Tomato Novel is a very popular novel reading software. We often have new novels and comics to read in Tomato Novel. Every novel and comic is very interesting. Many friends also want to write novels. Earn pocket money and edit the content of the novel you want to write into text. So how do we write the novel in it? My friends don’t know, so let’s go to this site together. Let’s take some time to look at an introduction to how to write a novel. Share the Tomato novel tutorial on how to write a novel. 1. First open the Tomato free novel app on your mobile phone and click on Personal Center - Writer Center. 2. Jump to the Tomato Writer Assistant page - click on Create a new book at the end of the novel.

With the rise of short video platforms, Douyin has become an indispensable part of everyone's daily life. On TikTok, we can see interesting videos from all over the world. Some people like to post other people’s videos, which raises a question: Is Douyin infringing upon posting other people’s videos? This article will discuss this issue and tell you how to edit videos without infringement and how to avoid infringement issues. 1. Is it infringing upon Douyin’s posting of other people’s videos? According to the provisions of my country's Copyright Law, unauthorized use of the copyright owner's works without the permission of the copyright owner is an infringement. Therefore, posting other people’s videos on Douyin without the permission of the original author or copyright owner is an infringement. 2. How to edit a video without infringement? 1. Use of public domain or licensed content: Public

Unfortunately, people often delete certain contacts accidentally for some reasons. WeChat is a widely used social software. To help users solve this problem, this article will introduce how to retrieve deleted contacts in a simple way. 1. Understand the WeChat contact deletion mechanism. This provides us with the possibility to retrieve deleted contacts. The contact deletion mechanism in WeChat removes them from the address book, but does not delete them completely. 2. Use WeChat’s built-in “Contact Book Recovery” function. WeChat provides “Contact Book Recovery” to save time and energy. Users can quickly retrieve previously deleted contacts through this function. 3. Enter the WeChat settings page and click the lower right corner, open the WeChat application "Me" and click the settings icon in the upper right corner to enter the settings page.
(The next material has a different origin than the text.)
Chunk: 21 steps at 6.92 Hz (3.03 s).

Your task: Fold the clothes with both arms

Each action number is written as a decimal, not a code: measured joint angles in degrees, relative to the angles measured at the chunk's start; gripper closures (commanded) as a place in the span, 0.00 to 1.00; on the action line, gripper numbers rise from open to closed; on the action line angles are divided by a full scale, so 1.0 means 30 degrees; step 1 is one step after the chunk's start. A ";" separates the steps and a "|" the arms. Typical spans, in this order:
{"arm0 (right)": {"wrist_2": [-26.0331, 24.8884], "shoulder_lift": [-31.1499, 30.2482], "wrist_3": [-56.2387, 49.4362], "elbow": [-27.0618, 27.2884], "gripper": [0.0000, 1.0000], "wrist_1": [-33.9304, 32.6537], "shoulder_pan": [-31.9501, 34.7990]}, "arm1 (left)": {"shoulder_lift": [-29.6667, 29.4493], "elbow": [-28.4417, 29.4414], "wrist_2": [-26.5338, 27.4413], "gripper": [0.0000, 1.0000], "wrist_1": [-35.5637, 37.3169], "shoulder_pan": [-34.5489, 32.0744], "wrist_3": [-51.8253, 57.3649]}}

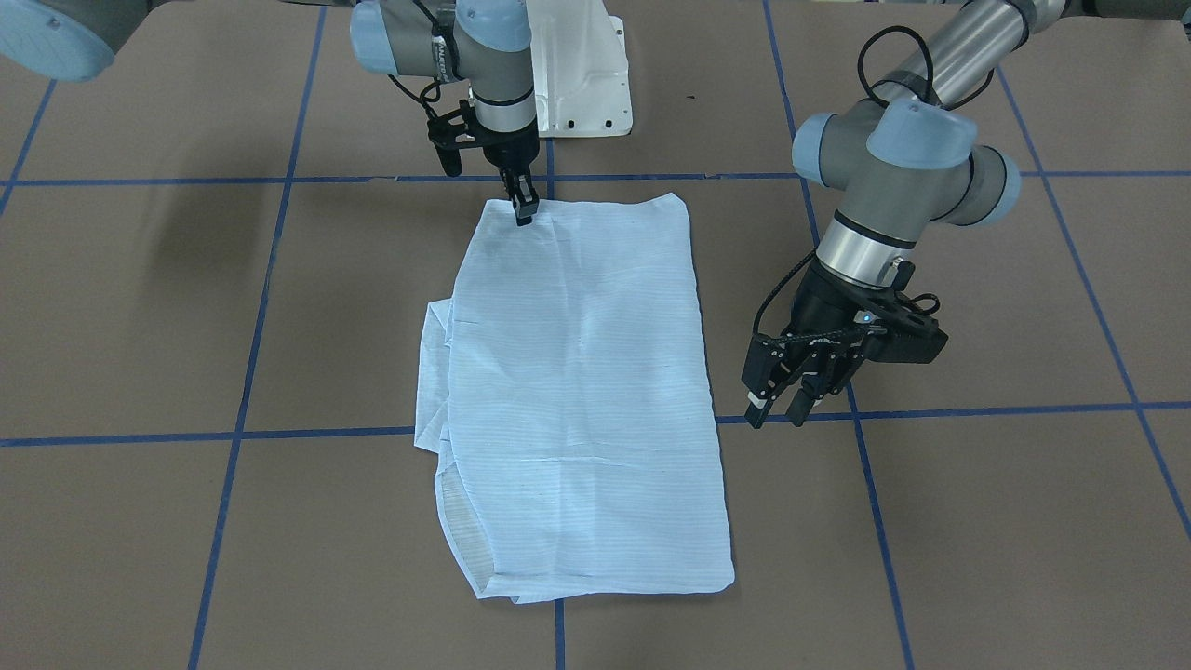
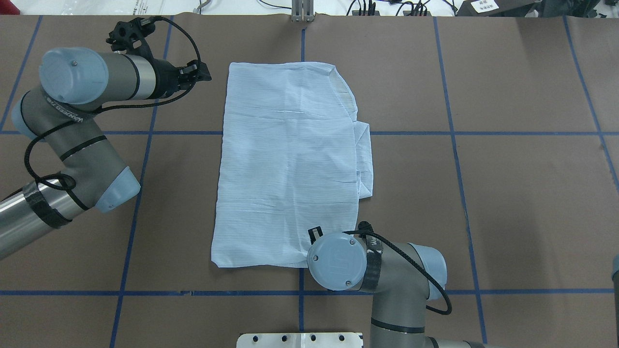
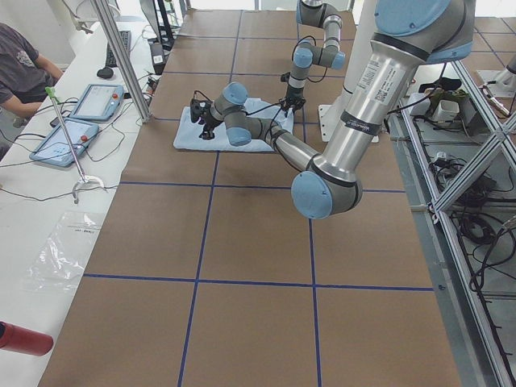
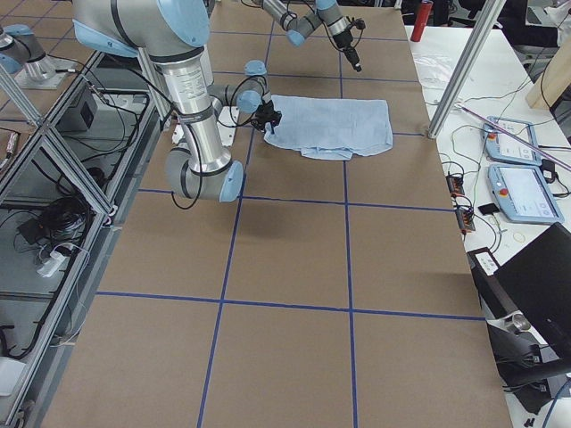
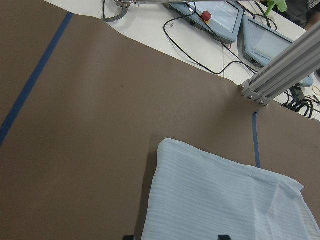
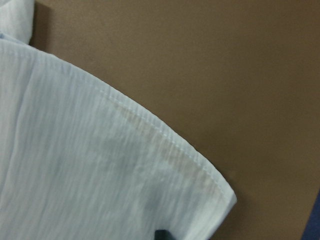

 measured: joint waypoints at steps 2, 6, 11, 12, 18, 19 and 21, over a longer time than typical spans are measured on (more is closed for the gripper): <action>0.0058 -0.0011 -0.0067 0.0096 1.00 -0.0029 0.0004 | 0.0000 0.0000 0.0009 0.36 -0.0003 0.0001 0.0000; 0.0078 -0.0275 -0.0066 0.0863 1.00 -0.0112 0.0088 | 0.0432 -0.0815 0.0231 0.36 -0.0003 0.0991 -0.1667; 0.0078 -0.0754 -0.0066 0.1845 1.00 -0.0158 0.0091 | 0.5380 -0.6721 0.5195 0.40 0.2169 0.9571 -0.9485; 0.0078 -0.0741 -0.0071 0.1874 1.00 -0.0159 0.0091 | 0.5704 -0.7424 0.5641 0.40 0.3131 1.0628 -1.0508; 0.0078 -0.0718 -0.0153 0.1907 1.00 -0.0158 0.0088 | 0.6098 -0.7597 0.6401 1.00 0.4211 1.2357 -1.1946; 0.0078 -0.0713 -0.0153 0.1906 1.00 -0.0158 0.0088 | 0.6095 -0.7576 0.6411 1.00 0.4215 1.2406 -1.2004; 0.0078 -0.0741 -0.0153 0.1966 1.00 -0.0158 0.0088 | 0.6074 -0.7720 0.6415 1.00 0.4223 1.2437 -1.2036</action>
Douyin, the national short video platform, not only allows us to enjoy a variety of interesting and novel short videos in our free time, but also gives us a stage to show ourselves and realize our values. So, how to make money by posting videos on Douyin? This article will answer this question in detail and help you make more money on TikTok. 1. How to make money from posting videos on Douyin? After posting a video and gaining a certain amount of views on Douyin, you will have the opportunity to participate in the advertising sharing plan. This income method is one of the most familiar to Douyin users and is also the main source of income for many creators. Douyin decides whether to provide advertising sharing opportunities based on various factors such as account weight, video content, and audience feedback. The TikTok platform allows viewers to support their favorite creators by sending gifts,

With the rise of short video platforms, Xiaohongshu has become a platform for many people to share their lives, express themselves, and gain traffic. On this platform, publishing video works is a very popular way of interaction. So, how to publish Xiaohongshu video works? 1. How to publish Xiaohongshu video works? First, make sure you have a video content ready to share. You can use your mobile phone or other camera equipment to shoot, but you need to pay attention to the image quality and sound clarity. 2. Edit the video: In order to make the work more attractive, you can edit the video. You can use professional video editing software, such as Douyin, Kuaishou, etc., to add filters, music, subtitles and other elements. 3. Choose a cover: The cover is the key to attracting users to click. Choose a clear and interesting picture as the cover to attract users to click on it.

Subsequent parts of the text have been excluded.